WTRW
- Carbondale, Pennsylvania; United States;
- Broadcast area: Wilkes-Barre–Scranton; Northeastern Pennsylvania;
- Frequency: 94.3 MHz
- Branding: 94.3 The Talker

Programming
- Format: Conservative talk
- Affiliations: Fox News Radio

Ownership
- Owner: Bold Gold Media Group, LP

History
- First air date: December 22, 1974
- Former call signs: WCDL-FM (1979–1981); WLSP-FM (1981–1988); WSGD-FM (1988–1998); WCTP (1998–2000); WBHD (2000–2002); WCWI (2002–2004); WNAK-FM (2004–2006); WLNP (2006–2010);
- Call sign meaning: Talk Radio

Technical information
- Licensing authority: FCC
- Facility ID: 58314
- Class: A
- ERP: 970 watts
- HAAT: 249 meters (817 ft)
- Transmitter coordinates: 41°32′37.00″N 75°27′44.00″W﻿ / ﻿41.5436111°N 75.4622222°W

Links
- Public license information: Public file; LMS;
- Website: www.bold.gold/943thetalker

= WTRW =

WTRW (94.3 FM) is a commercial radio station licensed to Carbondale, Pennsylvania, United States, and serving the Wilkes Barre-Scranton area of Northeastern Pennsylvania. Owned by Bold Gold Media Group, LP, the station carries a conservative talk format known as "94.3 The Talker".

The studios are on North Sekol Road in Scranton. The transmitter is on Salem Mountain Road near Firetower Drive in Waymart.

==History==
The station signed on the air on December 22, 1974. The original call letters were WCDL-FM. On October 12, 1981, it changed its call sign to WLSP-FM, and on August 5, 1988, to WSGD-FM.

As WSGD-FM, the station broadcast an oldies format under three different names: "Solid Gold 94", "Cool 94", and (after its sale to Citadel Broadcasting) "Big Oldies", which simulcast with Dallas-licensed 93.7 WDLS.

On May 22, 1998, WSGD-FM changed its call sign to WCTP. 93.7 and 94.3 spent the Memorial Day weekend stunting with all Garth Brooks music, before launching as "Cat Country 94" the following Tuesday.

On December 8, 2000, the station changed its call letters to WBHD. The country format ended, and the station began stunting for several days.
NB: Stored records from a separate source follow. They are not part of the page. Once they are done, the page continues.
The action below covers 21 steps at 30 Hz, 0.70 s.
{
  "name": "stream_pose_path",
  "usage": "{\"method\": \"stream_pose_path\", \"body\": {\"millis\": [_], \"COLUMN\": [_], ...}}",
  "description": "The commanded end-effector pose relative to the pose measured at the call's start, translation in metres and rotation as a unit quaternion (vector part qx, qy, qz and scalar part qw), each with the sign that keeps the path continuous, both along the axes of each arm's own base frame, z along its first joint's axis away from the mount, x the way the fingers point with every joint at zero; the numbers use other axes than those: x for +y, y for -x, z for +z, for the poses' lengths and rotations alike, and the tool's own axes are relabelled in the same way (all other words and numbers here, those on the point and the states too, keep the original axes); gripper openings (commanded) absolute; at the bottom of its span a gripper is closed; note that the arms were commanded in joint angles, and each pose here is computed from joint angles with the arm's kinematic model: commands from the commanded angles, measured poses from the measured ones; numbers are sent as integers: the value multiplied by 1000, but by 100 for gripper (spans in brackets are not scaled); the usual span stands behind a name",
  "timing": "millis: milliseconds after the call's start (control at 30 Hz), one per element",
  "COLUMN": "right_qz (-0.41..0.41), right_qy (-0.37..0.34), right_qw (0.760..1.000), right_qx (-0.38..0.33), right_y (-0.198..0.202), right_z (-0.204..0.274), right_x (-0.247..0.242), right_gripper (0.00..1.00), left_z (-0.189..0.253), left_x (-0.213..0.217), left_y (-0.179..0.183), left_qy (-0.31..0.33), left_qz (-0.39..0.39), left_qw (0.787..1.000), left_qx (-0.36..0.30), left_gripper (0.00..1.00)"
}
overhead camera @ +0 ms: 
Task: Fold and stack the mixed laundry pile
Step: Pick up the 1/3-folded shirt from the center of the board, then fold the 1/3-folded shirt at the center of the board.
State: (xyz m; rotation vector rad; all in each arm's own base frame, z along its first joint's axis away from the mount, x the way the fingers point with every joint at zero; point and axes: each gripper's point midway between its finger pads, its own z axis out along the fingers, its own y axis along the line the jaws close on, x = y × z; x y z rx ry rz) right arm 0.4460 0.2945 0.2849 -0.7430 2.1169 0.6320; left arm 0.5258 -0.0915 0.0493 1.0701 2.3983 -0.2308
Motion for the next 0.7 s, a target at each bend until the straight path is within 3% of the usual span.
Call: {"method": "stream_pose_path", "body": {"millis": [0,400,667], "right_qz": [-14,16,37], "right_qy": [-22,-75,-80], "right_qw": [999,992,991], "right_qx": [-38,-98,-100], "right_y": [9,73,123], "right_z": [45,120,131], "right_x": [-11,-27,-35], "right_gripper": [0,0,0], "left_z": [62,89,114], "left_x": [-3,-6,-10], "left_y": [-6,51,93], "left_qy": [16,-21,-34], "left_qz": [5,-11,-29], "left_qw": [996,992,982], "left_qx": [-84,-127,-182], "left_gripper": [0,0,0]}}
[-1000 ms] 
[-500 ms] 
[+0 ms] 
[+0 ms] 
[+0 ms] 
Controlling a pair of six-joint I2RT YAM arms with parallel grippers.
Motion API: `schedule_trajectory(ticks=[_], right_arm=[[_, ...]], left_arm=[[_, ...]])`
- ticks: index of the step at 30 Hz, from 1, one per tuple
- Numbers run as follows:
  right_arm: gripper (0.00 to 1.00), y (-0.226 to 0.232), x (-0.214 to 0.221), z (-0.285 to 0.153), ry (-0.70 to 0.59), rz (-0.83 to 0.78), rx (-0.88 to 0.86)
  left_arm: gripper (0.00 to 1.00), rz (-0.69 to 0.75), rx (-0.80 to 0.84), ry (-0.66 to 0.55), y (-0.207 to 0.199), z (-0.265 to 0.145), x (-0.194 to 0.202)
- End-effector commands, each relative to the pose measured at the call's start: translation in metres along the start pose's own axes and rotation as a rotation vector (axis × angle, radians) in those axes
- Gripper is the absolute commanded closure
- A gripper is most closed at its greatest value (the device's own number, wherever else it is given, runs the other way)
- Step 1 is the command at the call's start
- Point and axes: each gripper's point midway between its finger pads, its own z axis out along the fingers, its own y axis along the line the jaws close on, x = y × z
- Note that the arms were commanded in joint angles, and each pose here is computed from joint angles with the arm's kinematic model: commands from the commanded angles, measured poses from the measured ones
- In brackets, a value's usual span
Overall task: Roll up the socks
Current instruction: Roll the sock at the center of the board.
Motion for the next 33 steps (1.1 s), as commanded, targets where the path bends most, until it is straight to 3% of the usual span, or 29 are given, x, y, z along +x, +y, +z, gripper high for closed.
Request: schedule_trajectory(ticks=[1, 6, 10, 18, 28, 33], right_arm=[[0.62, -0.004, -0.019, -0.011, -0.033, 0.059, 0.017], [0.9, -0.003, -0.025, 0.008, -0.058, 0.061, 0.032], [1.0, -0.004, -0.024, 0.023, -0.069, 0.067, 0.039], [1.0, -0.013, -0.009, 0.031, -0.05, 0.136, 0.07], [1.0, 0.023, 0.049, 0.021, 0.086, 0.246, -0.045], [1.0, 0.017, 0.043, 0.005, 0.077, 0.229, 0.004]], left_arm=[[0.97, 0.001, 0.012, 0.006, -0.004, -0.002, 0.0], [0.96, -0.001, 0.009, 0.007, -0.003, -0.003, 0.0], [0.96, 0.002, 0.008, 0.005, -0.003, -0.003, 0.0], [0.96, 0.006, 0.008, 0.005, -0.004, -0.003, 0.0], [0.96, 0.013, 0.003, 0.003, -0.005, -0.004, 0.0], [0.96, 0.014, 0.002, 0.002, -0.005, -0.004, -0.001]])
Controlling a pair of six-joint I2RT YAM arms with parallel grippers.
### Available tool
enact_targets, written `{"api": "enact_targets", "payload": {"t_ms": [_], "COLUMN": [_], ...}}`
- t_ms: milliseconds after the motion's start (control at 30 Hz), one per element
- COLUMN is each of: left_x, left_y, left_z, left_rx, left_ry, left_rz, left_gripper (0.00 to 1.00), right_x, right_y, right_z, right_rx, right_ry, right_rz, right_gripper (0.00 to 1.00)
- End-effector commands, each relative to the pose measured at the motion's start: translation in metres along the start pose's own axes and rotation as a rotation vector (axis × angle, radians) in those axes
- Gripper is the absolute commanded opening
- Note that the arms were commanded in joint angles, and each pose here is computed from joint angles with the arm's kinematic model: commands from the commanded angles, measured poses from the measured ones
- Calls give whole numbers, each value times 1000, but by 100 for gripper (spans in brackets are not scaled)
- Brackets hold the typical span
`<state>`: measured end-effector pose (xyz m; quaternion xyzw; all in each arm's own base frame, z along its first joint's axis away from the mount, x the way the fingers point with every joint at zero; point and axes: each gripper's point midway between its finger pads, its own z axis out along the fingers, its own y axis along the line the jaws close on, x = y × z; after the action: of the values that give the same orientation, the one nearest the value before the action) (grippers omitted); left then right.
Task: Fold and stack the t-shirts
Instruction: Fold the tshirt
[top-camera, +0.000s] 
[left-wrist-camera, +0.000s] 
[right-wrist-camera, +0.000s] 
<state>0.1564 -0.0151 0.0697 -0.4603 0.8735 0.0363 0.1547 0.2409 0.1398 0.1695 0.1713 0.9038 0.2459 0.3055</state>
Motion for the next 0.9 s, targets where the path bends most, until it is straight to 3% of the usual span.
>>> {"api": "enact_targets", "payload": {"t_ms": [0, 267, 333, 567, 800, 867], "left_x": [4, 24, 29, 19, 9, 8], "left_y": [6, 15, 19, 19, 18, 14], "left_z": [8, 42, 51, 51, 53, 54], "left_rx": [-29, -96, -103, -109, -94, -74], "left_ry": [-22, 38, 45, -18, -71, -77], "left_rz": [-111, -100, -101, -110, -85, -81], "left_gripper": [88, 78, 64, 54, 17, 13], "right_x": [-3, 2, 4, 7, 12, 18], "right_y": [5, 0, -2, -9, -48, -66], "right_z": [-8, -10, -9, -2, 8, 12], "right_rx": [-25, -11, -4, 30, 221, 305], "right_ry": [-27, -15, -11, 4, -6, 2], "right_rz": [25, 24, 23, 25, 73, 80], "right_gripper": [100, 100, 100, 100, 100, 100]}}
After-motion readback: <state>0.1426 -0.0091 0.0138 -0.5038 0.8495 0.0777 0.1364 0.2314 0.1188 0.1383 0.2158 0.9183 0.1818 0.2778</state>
It was "The Love Channel", broadcasting a continuous loop of phoned-in voices of people seeking dates and relationships. After that, the station began simulcasting Mountain Top-licensed top 40 station WBHT.

On April 19, 2002, the station changed call letters again, this time to WCWI. The WBHT simulcast remained until the fall, when it was then replaced by a relaunched "Cat Country 94". That branding lasted for only a few months before Citadel put the station up for sale and replaced Cat Country 94 with a simulcast of Citadel Allentown-based WCTO ("Cat Country 96").

In the Winter of 2004, the station was sold to Route 81 Radio. On February 10, 2004, the station changed call letters to WNAK-FM and began simulcasting the adult standards format of WNAK in Nanticoke.

On July 5, 2006, the station changed call letters once again, this time to WLNP. The WNAK simulcast gave way to adult contemporary-formatted "Lite 94.3".

On February 1, 2010, Bold Gold Media closed on its purchase of WLNP and began temporarily simulcasting the format of co-owned "The River", WWRR 104.9 FM. On February 19, 2010, WLNP changed call letters to WTRW.

On March 23, 2010, WTRW changed to a conservative talk format, branded as "94.3 FM The Talker". Along with nationally syndicated shows, WTRW featured local morning host David Madeira from May 2012 until December 2015. In 2016, the station began only airing nationally syndicated talk shows, supplied by Premiere Networks, Salem Radio Network, Westwood One and other networks.